Learning to Perceive Humans From Appearance and Pose
Abstract
Analyzing humans and their activities takes a central role in computer vision. This requires machine learning models to encapsulate both the diverse poses and appearances exhibited by humans. Estimating the 3D poses of highly deformable humans from monocular RGB images remains an important, challenging, and unsolved problem with applications in human-robot interaction, augmented reality, gaming industry, etc. Another important task is to identify the same human targets across camera viewpoints in a wide-area video surveillance setup, requiring learning discriminative and robust representations of human appearances under large variabilities of poses, backgrounds, and illuminations. In this thesis, we study several computer vision problems under the theme of estimating human pose and modeling appearance from monocular images.
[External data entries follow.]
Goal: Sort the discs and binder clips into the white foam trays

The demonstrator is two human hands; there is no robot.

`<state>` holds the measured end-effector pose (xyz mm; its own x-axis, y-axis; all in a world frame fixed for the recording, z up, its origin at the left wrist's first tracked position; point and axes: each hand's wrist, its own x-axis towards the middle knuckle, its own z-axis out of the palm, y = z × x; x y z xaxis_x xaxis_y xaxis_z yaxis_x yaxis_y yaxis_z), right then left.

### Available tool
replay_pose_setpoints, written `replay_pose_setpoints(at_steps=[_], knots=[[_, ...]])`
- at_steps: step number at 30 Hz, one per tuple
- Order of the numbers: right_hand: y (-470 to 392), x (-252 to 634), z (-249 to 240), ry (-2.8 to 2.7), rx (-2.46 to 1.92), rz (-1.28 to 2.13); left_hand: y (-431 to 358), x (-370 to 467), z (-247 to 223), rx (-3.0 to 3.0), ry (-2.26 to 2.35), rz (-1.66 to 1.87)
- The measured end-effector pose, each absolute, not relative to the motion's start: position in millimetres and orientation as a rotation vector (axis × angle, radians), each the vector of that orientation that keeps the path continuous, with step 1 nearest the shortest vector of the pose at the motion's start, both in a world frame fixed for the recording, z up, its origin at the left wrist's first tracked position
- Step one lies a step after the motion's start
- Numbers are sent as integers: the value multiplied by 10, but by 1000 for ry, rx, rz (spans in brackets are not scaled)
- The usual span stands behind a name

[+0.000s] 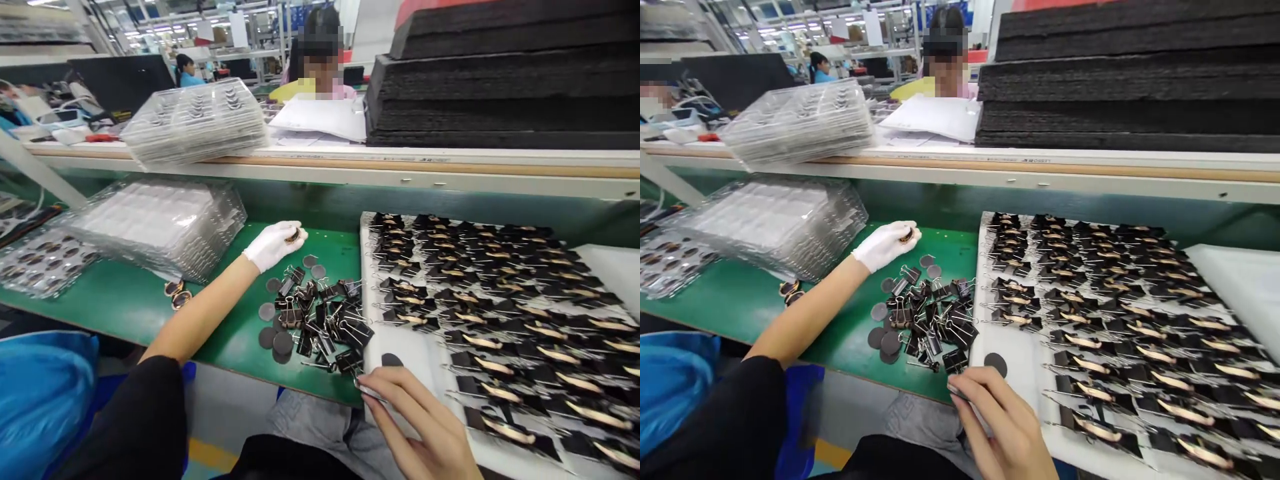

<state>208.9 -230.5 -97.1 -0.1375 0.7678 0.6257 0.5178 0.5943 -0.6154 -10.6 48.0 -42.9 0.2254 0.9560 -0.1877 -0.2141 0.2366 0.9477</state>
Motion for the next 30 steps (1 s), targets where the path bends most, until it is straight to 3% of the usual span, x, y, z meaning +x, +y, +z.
replay_pose_setpoints(at_steps=[6, 12, 18, 25, 30], knots=[[-1995, 1871, -842, -1504, -1202, 28, -186, 320, -135, 1769, 837, 536], [-1812, 1762, -831, -1308, -1314, -161, -427, 393, -231, 1699, 665, 232], [-1825, 1750, -883, -1453, -1341, -423, -485, 424, -305, 1800, 798, 280], [-1970, 1766, -855, -1852, -1076, -304, -501, 442, -349, 1979, 864, 401], [-1952, 1786, -882, -1732, -1176, -441, -537, 433, -310, 2016, 773, 410]])
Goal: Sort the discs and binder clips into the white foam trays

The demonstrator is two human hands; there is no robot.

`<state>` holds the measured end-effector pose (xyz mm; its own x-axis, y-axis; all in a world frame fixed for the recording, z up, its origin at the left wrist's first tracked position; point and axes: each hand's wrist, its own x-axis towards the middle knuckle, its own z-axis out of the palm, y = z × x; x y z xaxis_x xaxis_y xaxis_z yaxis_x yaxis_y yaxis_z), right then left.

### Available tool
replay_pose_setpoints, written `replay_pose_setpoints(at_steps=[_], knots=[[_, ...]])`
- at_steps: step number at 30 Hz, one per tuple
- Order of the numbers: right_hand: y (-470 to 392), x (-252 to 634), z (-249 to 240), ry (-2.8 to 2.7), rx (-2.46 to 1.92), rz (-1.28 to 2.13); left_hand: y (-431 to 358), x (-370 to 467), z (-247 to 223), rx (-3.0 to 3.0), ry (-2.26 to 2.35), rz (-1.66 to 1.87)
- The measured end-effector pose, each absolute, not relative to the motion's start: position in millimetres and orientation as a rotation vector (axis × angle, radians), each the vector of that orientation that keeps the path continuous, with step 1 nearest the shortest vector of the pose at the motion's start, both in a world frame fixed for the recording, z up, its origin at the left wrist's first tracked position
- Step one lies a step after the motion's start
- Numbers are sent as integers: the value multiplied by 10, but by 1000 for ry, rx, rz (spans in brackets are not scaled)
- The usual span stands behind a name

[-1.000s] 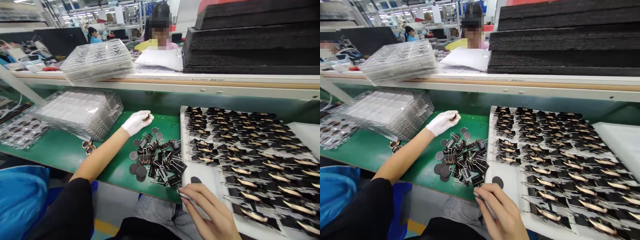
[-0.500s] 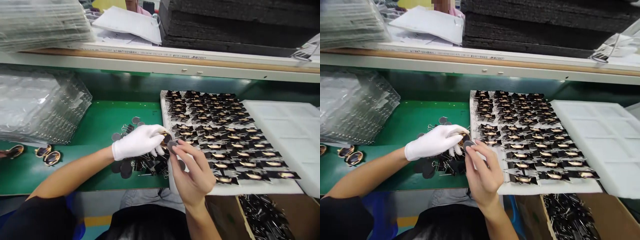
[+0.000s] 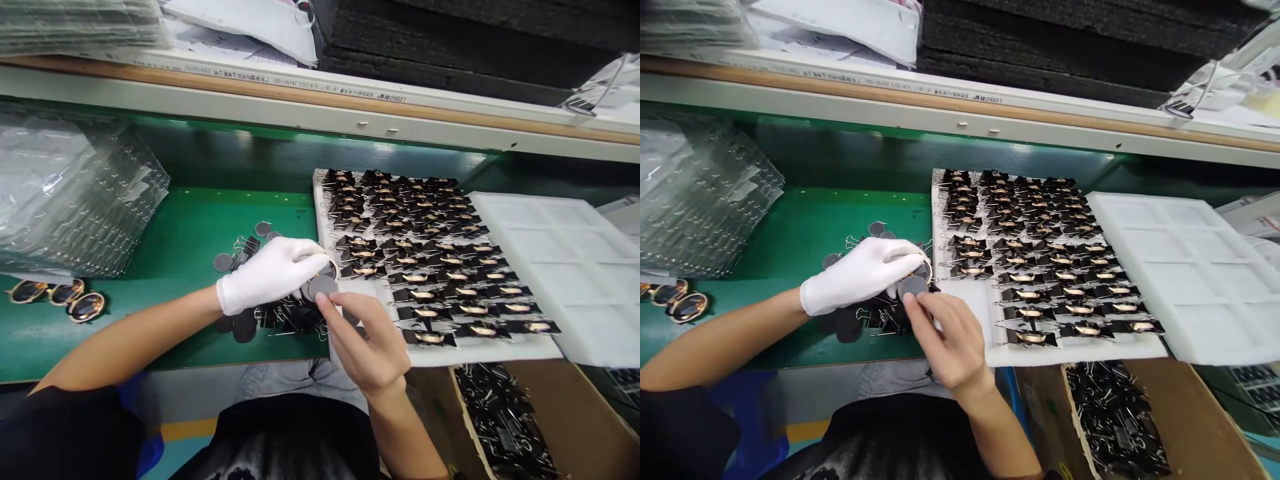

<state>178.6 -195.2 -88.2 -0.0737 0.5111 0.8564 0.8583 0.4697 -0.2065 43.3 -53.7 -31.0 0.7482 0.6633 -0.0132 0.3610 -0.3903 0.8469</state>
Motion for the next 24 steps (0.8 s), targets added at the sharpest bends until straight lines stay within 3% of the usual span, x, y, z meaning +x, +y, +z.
replay_pose_setpoints(at_steps=[12, 16, 21, 24], knots=[[-1949, 1824, -904, -1643, -1447, -498, -586, 360, -176, 2041, 540, 229], [-1977, 1808, -918, -1414, -1379, -239, -592, 349, -196, 1991, 482, 203], [-2027, 1717, -911, -1075, -1200, 411, -657, 306, -170, 1979, 491, 129], [-2009, 1678, -937, -893, -1147, 617, -667, 269, -153, 2167, 512, 93]])
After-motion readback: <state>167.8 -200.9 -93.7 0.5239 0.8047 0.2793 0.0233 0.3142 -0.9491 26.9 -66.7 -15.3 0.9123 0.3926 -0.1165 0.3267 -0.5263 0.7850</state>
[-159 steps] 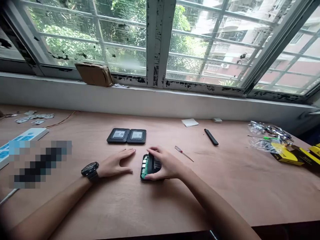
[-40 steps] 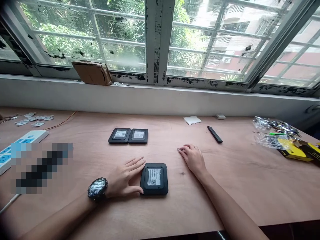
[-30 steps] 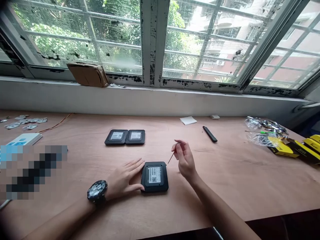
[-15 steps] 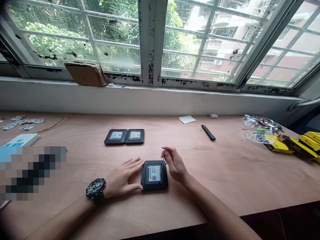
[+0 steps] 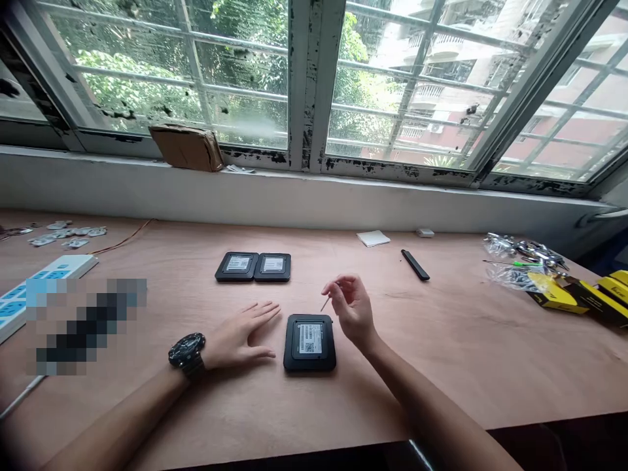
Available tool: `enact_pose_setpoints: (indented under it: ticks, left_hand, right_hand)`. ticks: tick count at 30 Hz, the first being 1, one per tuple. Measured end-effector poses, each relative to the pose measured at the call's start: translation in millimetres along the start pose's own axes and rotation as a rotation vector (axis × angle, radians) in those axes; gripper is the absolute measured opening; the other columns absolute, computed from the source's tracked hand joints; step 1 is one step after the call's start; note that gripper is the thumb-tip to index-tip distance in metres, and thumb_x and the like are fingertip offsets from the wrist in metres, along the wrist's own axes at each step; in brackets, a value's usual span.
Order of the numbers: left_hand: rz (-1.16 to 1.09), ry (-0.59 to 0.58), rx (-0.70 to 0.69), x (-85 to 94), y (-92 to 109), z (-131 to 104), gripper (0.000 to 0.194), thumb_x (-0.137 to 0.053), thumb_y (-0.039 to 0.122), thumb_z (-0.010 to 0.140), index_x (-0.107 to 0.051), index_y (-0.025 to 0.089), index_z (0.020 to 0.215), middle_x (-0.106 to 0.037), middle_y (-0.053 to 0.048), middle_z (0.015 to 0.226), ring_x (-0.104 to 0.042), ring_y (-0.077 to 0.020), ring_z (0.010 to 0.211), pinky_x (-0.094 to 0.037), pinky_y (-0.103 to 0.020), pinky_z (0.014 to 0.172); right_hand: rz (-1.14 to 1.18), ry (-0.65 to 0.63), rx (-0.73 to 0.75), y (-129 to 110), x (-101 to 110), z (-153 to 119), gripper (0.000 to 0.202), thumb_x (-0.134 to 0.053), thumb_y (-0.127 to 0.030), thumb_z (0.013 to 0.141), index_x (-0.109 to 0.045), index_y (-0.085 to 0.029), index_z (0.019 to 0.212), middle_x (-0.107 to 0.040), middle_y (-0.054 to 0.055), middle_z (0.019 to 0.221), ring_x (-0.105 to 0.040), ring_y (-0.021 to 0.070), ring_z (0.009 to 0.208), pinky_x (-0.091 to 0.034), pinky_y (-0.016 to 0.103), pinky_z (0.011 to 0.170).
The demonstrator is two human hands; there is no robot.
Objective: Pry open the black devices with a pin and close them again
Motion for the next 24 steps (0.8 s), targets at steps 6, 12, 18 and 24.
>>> enact_pose_setpoints:
  ticks: [6, 12, 18, 24]
  left_hand:
    - [0.058, -0.012, 0.093, 11.1, -22.0, -4.9, 0.085, -0.058, 0.074, 0.090, -0.045, 0.018, 0.152, -0.036, -0.017, 0.161, -0.034, -0.0333, 0.150, -0.032, -0.050, 0.120]
    - [0.071, -0.015, 0.080, 13.0, -18.7, -5.4, 0.080, -0.057, 0.073, 0.091, -0.050, 0.018, 0.148, -0.038, -0.017, 0.160, -0.035, -0.0328, 0.149, -0.032, -0.049, 0.120]
    - [0.062, -0.019, 0.088, 11.0, -20.9, -5.3, 0.078, -0.056, 0.072, 0.092, -0.050, 0.018, 0.148, -0.038, -0.017, 0.160, -0.036, -0.0325, 0.149, -0.031, -0.049, 0.120]
    - [0.027, 0.082, 0.083, 11.2, -23.8, -6.5, 0.062, -0.058, 0.057, 0.098, -0.052, 0.018, 0.145, -0.047, -0.013, 0.155, -0.045, -0.0287, 0.144, -0.038, -0.045, 0.118]
  right_hand:
    - [-0.069, -0.174, -0.020, 9.5, -41.5, -2.2, 0.025, -0.050, -0.048, 0.103, -0.059, -0.025, 0.108, -0.061, 0.002, 0.081, -0.057, 0.0169, 0.071, -0.044, 0.028, 0.056]
    - [-0.102, -0.237, -0.023, 21.5, -48.2, -7.4, 0.025, -0.050, -0.047, 0.104, -0.062, -0.025, 0.109, -0.062, 0.002, 0.082, -0.056, 0.0157, 0.069, -0.045, 0.028, 0.058]
    - [-0.088, -0.321, -0.062, 15.5, -44.0, -6.8, 0.034, -0.045, -0.047, 0.105, -0.068, -0.024, 0.115, -0.065, 0.004, 0.092, -0.056, 0.0133, 0.063, -0.050, 0.030, 0.059]
    - [-0.008, -0.171, -0.020, 11.1, -36.7, 6.6, 0.024, -0.077, -0.041, 0.086, -0.062, -0.023, 0.087, -0.062, 0.005, 0.105, -0.064, 0.0155, 0.074, -0.058, 0.033, 0.065]
Point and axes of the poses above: each hand's wrist, its own z-axis towards the middle knuckle, its own x-axis out of the back of the hand, y = z × x, the point moved 2 cm from there along z, towards the middle knuckle
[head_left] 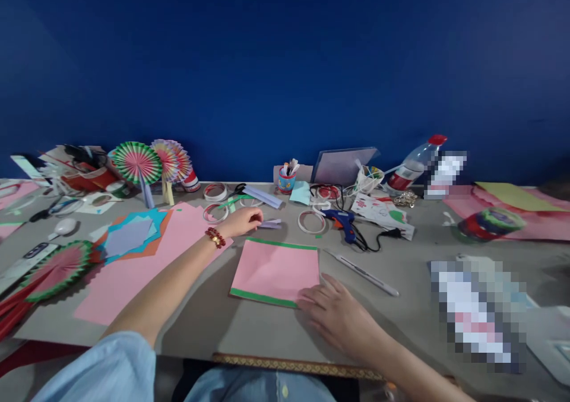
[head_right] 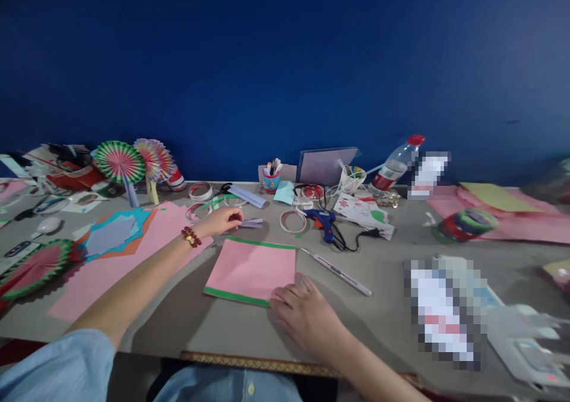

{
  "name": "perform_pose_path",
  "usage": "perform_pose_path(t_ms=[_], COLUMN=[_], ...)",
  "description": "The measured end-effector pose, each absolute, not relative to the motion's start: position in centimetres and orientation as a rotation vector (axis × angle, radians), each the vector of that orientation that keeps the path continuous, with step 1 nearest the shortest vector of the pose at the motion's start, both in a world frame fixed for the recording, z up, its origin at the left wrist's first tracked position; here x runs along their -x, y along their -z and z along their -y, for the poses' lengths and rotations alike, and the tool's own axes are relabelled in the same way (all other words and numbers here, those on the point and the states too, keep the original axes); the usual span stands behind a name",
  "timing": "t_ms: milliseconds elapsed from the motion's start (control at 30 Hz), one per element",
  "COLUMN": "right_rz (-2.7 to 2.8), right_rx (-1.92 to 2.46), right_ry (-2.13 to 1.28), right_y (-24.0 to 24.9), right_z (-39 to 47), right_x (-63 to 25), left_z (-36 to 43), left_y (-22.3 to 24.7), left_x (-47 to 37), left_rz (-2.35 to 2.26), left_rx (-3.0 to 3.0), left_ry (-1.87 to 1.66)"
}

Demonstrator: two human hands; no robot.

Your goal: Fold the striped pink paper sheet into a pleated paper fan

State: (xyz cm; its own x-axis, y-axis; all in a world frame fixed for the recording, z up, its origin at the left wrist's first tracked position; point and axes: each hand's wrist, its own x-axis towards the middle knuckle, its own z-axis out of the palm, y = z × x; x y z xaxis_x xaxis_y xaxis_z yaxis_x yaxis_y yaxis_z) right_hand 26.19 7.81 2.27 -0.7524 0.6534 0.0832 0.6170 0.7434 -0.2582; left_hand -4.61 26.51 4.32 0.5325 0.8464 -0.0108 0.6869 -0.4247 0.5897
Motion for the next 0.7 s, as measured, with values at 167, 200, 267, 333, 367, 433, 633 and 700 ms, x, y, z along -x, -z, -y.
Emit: perform_pose_path(t_ms=[167,200,267,333,367,433,633,700], right_rz=[2.761,2.757,2.756,2.769,2.770,2.758,2.702,2.688], right_rx=[0.911,0.892,0.877,0.883,0.885,0.884,0.890,0.896], right_ry=[-0.191,-0.167,-0.136,-0.135,-0.134,-0.127,-0.110,-0.098], right_y=[-1.6,-1.5,-1.3,-1.1,-1.1,-1.0,-0.6,-0.2], right_z=[-8.0,-8.0,-8.0,-8.0,-8.0,-8.0,-7.6,-7.3], right_x=[-26.5,-26.6,-26.7,-26.7,-26.7,-26.6,-26.6,-26.8], left_z=[-28.2,-28.3,-28.3,-28.0,-27.6,-26.2,-18.1,-15.5], left_y=[-2.9,-2.7,-2.4,-2.5,-2.7,-3.2,-4.4,-3.9], left_x=[4.1,4.0,3.9,3.7,3.6,3.4,3.8,4.4], left_rz=[-1.333,-1.350,-1.376,-1.382,-1.377,-1.353,-0.713,-0.601], left_rx=[-2.388,-2.414,-2.466,-2.513,-2.533,-2.562,-2.668,-2.714], left_ry=[-0.400,-0.407,-0.435,-0.478,-0.505,-0.562,-0.413,-0.272])
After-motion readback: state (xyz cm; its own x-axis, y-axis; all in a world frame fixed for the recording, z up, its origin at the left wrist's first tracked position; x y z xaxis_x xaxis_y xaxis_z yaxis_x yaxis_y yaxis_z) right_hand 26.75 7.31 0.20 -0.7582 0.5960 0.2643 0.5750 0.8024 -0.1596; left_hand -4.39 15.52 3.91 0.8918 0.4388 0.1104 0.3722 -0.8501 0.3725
Estimating the 3D pose from a single image is an ill-posed classical inverse problem as the model lacks depth information. In such scenarios, supervised approaches tend to perform well by guiding the model towards plausible poses. While assuming the availability of a labeled dataset is itself impractical, such approaches tend to suffer from poor generalization to unseen datasets. We thus formulate the problem as an unsupervised learning task and propose a novel framework that consists of a series of differentiable transformations acting as a suitable bottleneck, stimulating effective pose disentanglement. Furthermore, the proposed adaptation technique enables learning from in-the-wild videos beyond laboratory settings, thereby resulting in superior generalizability across diverse and unseen environments.
The 3D pose estimation models discard variations in a human body, e.g., shape and appearance, which may help solve other related tasks such as body-part segmentation. As a next step, we design a single part-based 2D puppet model, relying on human pose articulation constraints and a set of unpaired 3D poses to estimate both 3D poses and part segments from human-centric images. Unlike our previous work, the proposed part-based model allows us to operate on videos with diverse camera movements.
The approaches above cast the 3D pose estimation problem as a task of disentangling human pose and appearance. Different from these, we propose to cast the 3D pose learning as a cross-modal alignment problem in our subsequent work. We consider the availability of an unpaired pool of short-length natural action videos and 3D pose sequences from the input and output modalities respectively. We introduce a novel technique for self-supervised alignment across these modalities while relying on preserving higher-order non-local relations in a pre-learned, latent pose space to attain superior generalizability over the state-of-the-art.
Unsupervised person re-identification (re-ID) aims to tackle the problem of matching identities across non-overlapping cameras without any assumption of labels during training. We propose a two-stage training strategy towards solving this task. First, we train a deep network on an expertly designed pose-transformed dataset obtained by generating multiple perturbations in the pose space for each original image. Next, the network learns to attend to the fundamental aspects of feature learning - compact clusters with low intra-cluster and high inter-cluster variation, thereby mapping similar features closer using the proposed discriminative clustering algorithm. Experiments on large-scale re-ID datasets demonstrate the superiority of our method against state-of-the-art approaches.